146 av. 439 ap.J.-C.
La Tunisie romaine

Rome annexa les terres de Carthage. Délimitée par un fossé courant de Thabraca (Tabarka) à Thaenea (près de Sfax), ces territoires côtiers deviennent la province d’Africa. C’est César qui, après sa victoire sur les Pompéiens (46 av. J.-C.), s’empara d’une partie de la Numidie. Ainsi s’ajouta à l’ancienne province Africa (Africa vetus) une deuxième, Africa nova. Toutes deux fondèrent, au début du règne de l’Empereur Auguste (27 av. J.-C. – 14 apr. J.-C.), en une seule qui prit le nom d’Africa proconsularis. C’est l’Empereur Auguste, qui ordonna la reconstruction de Carthage. La cité qui s’étend, selon un plan orthogonal rigoureux, entre la colline de Byrsa et la mer, prend alors le nom de Colonia Concordia Julia Karthago, et devient rapidement la capitale de la province romaine d’Afrique, foyer de civilisation.
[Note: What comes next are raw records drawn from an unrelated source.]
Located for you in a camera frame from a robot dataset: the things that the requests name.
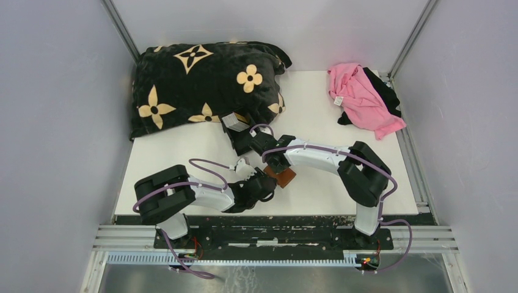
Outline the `brown leather card holder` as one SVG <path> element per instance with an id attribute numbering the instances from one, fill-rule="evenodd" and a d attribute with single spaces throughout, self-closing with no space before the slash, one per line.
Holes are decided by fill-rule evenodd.
<path id="1" fill-rule="evenodd" d="M 270 177 L 277 180 L 277 185 L 281 188 L 285 188 L 296 176 L 296 173 L 292 169 L 287 168 L 283 172 L 276 174 L 270 166 L 267 166 L 263 171 Z"/>

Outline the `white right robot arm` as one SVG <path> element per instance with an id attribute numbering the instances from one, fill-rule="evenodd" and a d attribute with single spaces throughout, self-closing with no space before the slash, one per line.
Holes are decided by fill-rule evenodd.
<path id="1" fill-rule="evenodd" d="M 356 203 L 352 227 L 354 244 L 368 249 L 378 241 L 382 207 L 398 183 L 384 161 L 364 142 L 353 146 L 315 145 L 295 136 L 276 139 L 263 131 L 252 131 L 250 148 L 278 175 L 293 166 L 304 166 L 337 175 Z"/>

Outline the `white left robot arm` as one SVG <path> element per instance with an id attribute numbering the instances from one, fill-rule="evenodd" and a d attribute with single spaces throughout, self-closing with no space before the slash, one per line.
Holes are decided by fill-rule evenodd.
<path id="1" fill-rule="evenodd" d="M 182 210 L 188 206 L 211 208 L 227 214 L 250 210 L 258 202 L 274 196 L 277 180 L 243 160 L 229 168 L 241 179 L 235 183 L 209 183 L 190 175 L 178 164 L 139 180 L 134 185 L 136 203 L 132 210 L 143 225 L 153 225 L 166 233 L 178 248 L 192 240 L 188 219 Z"/>
Durant plus de cinq siècles, le sort de l’Africa proconsularis fut intimement lié à celui de Rome. La province profita de la civilisation et de la culture romaine. Une multitude de villes apparaissent – comme Dougga, Sufetula (Sbeitla), Mactaris (Mactar), Bulla Regia, Thysdrus (El Djem)Thuburbo Majurs - dotées de théâtres, de cirques, de bains publics, de villas somptueuses ornées de fines mosaïques, témoignant du développement et de la prospérité de ces cités aux ressources essentiellement agricoles. Le Christianisme trouva rapidement de fervents adeptes malgré les persécutions. Au début du 4e siècle la nouvelle religion fut d’abord tolérée avant de devenir l’unique religion de l’empire romain. Mais l’oeuvre de l’empire allait être déstabilisée. Des villes trop coûteuses dans un pays aux minces ressources agricoles et un mauvais ajustement des conditions de propriété foncière allaient engendrer une grave crise sociale. Affaiblie par cette agitation, mal défendue par une armée sans âme, l’Africa proconsularis offrit peu de résistance aux envahisseurs.